EXERCISE DATA START
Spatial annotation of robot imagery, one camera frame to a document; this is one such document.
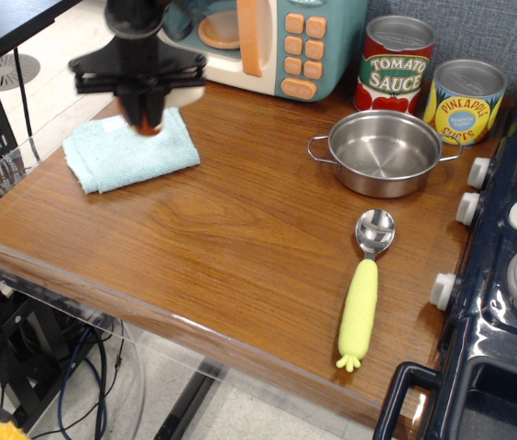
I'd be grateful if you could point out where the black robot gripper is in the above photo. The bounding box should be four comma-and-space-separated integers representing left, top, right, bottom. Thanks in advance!
69, 36, 206, 126

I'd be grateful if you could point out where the light blue folded towel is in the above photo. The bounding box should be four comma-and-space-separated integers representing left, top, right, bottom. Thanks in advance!
62, 107, 201, 194

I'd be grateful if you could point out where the tomato sauce can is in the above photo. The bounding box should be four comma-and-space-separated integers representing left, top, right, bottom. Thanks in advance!
354, 15, 437, 115

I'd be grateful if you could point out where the dark blue toy stove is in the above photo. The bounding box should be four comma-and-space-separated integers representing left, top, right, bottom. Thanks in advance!
374, 101, 517, 439

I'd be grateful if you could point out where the white mushroom toy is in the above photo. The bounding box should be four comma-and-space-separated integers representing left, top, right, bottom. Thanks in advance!
133, 84, 205, 137

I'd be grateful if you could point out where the small steel pot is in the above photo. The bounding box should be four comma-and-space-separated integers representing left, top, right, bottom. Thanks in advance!
307, 110, 464, 199

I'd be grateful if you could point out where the black desk at left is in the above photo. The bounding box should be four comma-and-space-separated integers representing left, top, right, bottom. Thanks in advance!
0, 0, 79, 57

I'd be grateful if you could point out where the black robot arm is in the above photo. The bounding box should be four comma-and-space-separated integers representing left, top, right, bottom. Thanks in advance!
69, 1, 206, 136

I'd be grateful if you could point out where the spoon with yellow-green handle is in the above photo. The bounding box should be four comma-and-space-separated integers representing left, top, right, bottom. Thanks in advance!
335, 209, 396, 373

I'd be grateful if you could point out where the blue cable on floor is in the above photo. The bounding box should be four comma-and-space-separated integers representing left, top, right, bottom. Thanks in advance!
56, 325, 109, 440

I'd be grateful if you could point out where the pineapple slices can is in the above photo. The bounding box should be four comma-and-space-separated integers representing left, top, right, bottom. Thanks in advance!
423, 59, 508, 146

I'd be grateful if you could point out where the toy microwave teal and cream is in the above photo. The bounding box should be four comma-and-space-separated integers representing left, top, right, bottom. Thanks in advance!
159, 0, 368, 102
EXERCISE DATA END
[WHAT IS BEING ASKED] Restate every entry above word for word; no picture belongs in the copy.

[ANSWER TO THIS TASK]
Spatial annotation of robot imagery, one camera frame to a document; this is one such document.
I'd be grateful if you could point out where the black robot gripper is in the above photo. The bounding box should be four comma-and-space-separated integers representing left, top, right, bottom. Thanks in advance!
69, 36, 206, 126

I'd be grateful if you could point out where the light blue folded towel is in the above photo. The bounding box should be four comma-and-space-separated integers representing left, top, right, bottom. Thanks in advance!
62, 107, 201, 194

I'd be grateful if you could point out where the tomato sauce can is in the above photo. The bounding box should be four comma-and-space-separated integers representing left, top, right, bottom. Thanks in advance!
354, 15, 437, 115

I'd be grateful if you could point out where the dark blue toy stove is in the above photo. The bounding box should be four comma-and-space-separated integers representing left, top, right, bottom. Thanks in advance!
374, 101, 517, 439

I'd be grateful if you could point out where the white mushroom toy is in the above photo. The bounding box should be four comma-and-space-separated integers representing left, top, right, bottom. Thanks in advance!
133, 84, 205, 137

I'd be grateful if you could point out where the small steel pot is in the above photo. The bounding box should be four comma-and-space-separated integers representing left, top, right, bottom. Thanks in advance!
307, 110, 464, 199

I'd be grateful if you could point out where the black desk at left is in the above photo. The bounding box should be four comma-and-space-separated integers representing left, top, right, bottom. Thanks in advance!
0, 0, 79, 57

I'd be grateful if you could point out where the black robot arm is in the above photo. The bounding box should be four comma-and-space-separated integers representing left, top, right, bottom. Thanks in advance!
69, 1, 206, 136

I'd be grateful if you could point out where the spoon with yellow-green handle is in the above photo. The bounding box should be four comma-and-space-separated integers representing left, top, right, bottom. Thanks in advance!
335, 209, 396, 373

I'd be grateful if you could point out where the blue cable on floor is in the above photo. The bounding box should be four comma-and-space-separated integers representing left, top, right, bottom. Thanks in advance!
56, 325, 109, 440

I'd be grateful if you could point out where the pineapple slices can is in the above photo. The bounding box should be four comma-and-space-separated integers representing left, top, right, bottom. Thanks in advance!
423, 59, 508, 146

I'd be grateful if you could point out where the toy microwave teal and cream is in the above photo. The bounding box should be four comma-and-space-separated integers representing left, top, right, bottom. Thanks in advance!
159, 0, 368, 102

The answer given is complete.